[Data for analysis Boundary: Start]
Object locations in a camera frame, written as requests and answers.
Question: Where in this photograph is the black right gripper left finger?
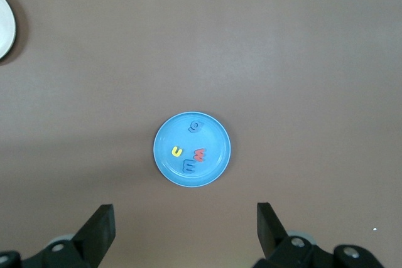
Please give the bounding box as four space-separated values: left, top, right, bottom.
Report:
33 204 116 268

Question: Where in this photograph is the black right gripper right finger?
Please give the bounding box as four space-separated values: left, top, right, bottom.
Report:
256 201 318 268

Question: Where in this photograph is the small blue foam letter m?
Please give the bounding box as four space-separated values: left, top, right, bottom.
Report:
182 158 197 174

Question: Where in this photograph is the red foam letter w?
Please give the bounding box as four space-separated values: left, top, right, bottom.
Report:
192 147 207 163

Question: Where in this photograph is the blue round plate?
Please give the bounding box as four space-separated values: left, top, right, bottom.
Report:
153 110 232 188

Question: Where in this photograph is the dark blue foam letter a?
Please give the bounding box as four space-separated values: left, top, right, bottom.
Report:
188 119 204 134

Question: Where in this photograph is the brown table cover mat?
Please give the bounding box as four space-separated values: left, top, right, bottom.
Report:
0 0 402 268

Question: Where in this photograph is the beige round plate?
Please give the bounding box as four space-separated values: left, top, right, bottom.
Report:
0 0 18 61

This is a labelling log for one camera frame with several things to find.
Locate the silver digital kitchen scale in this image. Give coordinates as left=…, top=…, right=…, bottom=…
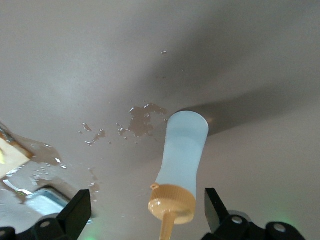
left=14, top=187, right=95, bottom=221

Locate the translucent sauce bottle orange cap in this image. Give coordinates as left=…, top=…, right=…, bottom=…
left=147, top=109, right=210, bottom=240

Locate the wooden cutting board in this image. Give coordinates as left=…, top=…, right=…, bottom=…
left=0, top=136, right=33, bottom=181

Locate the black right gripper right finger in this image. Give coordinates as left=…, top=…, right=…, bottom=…
left=203, top=187, right=307, bottom=240

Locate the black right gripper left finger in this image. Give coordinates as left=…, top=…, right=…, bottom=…
left=0, top=189, right=93, bottom=240

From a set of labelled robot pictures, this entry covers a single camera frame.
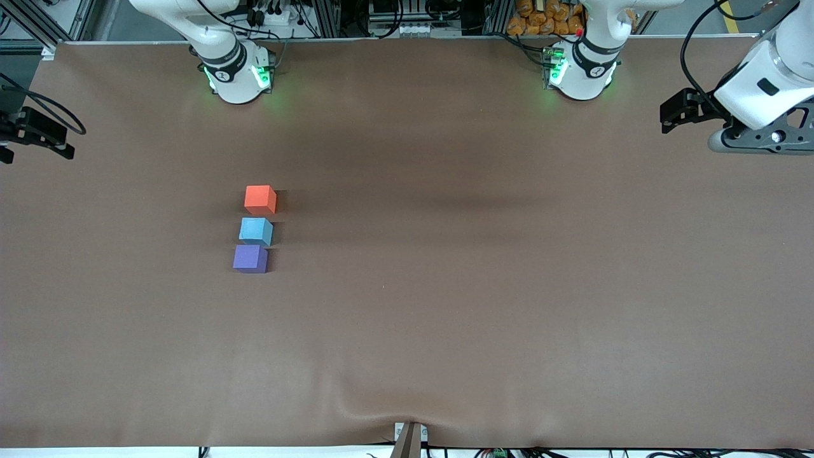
[Data for analysis Boundary: End]
# What to work on
Would you restate word for word only the lines from the line with "Locate the translucent" to the last line above, with the pictures left out?

# Response box
Locate the translucent sauce bottle orange cap in this image. Give coordinates as left=…, top=…, right=…, bottom=…
left=147, top=109, right=210, bottom=240

Locate the wooden cutting board in this image. Give coordinates as left=…, top=…, right=…, bottom=…
left=0, top=136, right=33, bottom=181

Locate the black right gripper right finger in this image. Give coordinates as left=…, top=…, right=…, bottom=…
left=203, top=187, right=307, bottom=240

Locate the black right gripper left finger in this image. Give coordinates as left=…, top=…, right=…, bottom=…
left=0, top=189, right=93, bottom=240

From a set of labelled robot pictures, this entry covers a single camera frame.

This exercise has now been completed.